幸せを運んで来てくれそうだからと、前のぼくが欲しがった青い鳥…。
窓の外の木の枝を覗いてみたけど、青い小鳥の姿は無かった。
ぼくに幸せを配り終わって次の家へと飛んで行ったか、明日に備えて眠るために森に帰ったか。
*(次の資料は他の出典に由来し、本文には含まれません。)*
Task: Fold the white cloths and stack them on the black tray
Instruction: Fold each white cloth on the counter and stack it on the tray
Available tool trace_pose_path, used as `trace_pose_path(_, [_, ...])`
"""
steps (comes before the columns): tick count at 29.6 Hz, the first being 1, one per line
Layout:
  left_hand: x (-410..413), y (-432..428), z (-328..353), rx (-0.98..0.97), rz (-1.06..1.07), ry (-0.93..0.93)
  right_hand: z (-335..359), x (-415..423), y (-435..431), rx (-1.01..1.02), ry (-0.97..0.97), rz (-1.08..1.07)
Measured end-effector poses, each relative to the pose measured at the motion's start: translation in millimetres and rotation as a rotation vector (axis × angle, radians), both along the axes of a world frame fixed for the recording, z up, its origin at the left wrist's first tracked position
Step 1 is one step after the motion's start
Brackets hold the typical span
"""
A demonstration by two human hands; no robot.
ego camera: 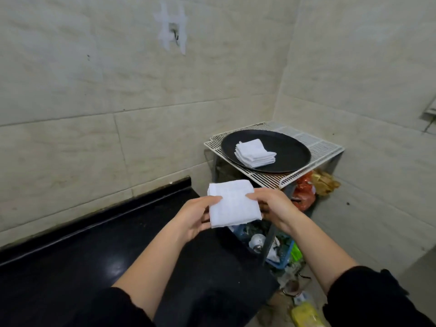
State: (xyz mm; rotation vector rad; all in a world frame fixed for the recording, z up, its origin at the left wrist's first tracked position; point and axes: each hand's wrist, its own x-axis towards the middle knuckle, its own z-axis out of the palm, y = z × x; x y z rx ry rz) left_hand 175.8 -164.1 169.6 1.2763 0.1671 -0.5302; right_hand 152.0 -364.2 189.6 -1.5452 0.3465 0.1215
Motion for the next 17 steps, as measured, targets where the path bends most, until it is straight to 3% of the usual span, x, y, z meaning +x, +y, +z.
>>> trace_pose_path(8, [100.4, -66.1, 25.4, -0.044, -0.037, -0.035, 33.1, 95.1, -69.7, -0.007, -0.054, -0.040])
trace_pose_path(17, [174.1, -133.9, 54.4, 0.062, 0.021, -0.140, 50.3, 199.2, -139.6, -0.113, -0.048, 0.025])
(…もう一度ぼくに幸せってことはないよね、今日の間は…)
明日はどうかな、と考えていたら、ハーレイに「こらっ」と軽く頭を小突かれた。
「お前、まだ青い鳥がいないか探しているな? 欲張りめが」
「分かっちゃった?」
「俺の方を見ないで庭ばかり見てれば馬鹿でも分かる」
それで、青い鳥の方がいいのか?
俺よりもそっちがいいと言うなら今日は早めに帰ることにするが。
「そ、それは無しだよ、せっかく早く来てくれたのに!」
「なら、欲張るな。今日は充分幸せだろうが、お前というヤツは本当に…」
青い鳥を飼おうとするとか、また来ないかと探しているとか。
何処まで欲が深いんだか、とハーレイは呆れているんだけれど…。
(えっと、オオルリだったっけ?)
元気に森へ飛んで行ってね、ぼくの青い鳥。
今度は窓にぶつかったりせずに、また幸せを運んで来てね。
(そして綺麗な鳴き声も聞けるといいんだけれど…。ハーレイが来てくれている時に)
ハーレイに欲張るなって言われてるのに、また欲張りになっているぼく。
自分でも酷いって思うけれども、青い鳥は前のぼくが欲しかった夢の鳥だから…。
(……欲しくなっても仕方ないよね?)
幸せも、幸せを運んで来てくれる青い小鳥も。
空から降って来た幸せの鳥。
青い鳥、またぼくの家に飛んで来てくれるといいんだけれど…。
ぼくの幸せの青い鳥。鳥籠には絶対閉じ込めないから、いつか鳴き声をぼくに聞かせて。
ハーレイと二人で聞ける時間に、庭に来て綺麗な声を聞かせて。
お願い、ぼくの幸せの小鳥。瑠璃色の羽根をした、まん丸だったオオルリ……。
青い鳥・了
※ブルーに幸せを運んで来てくれた青い鳥。無事に飛んで帰れて良かったですよね。
前のブルーが飼いたがっていた青い鳥が落ちてくるのも、地球ならではの幸せかも…。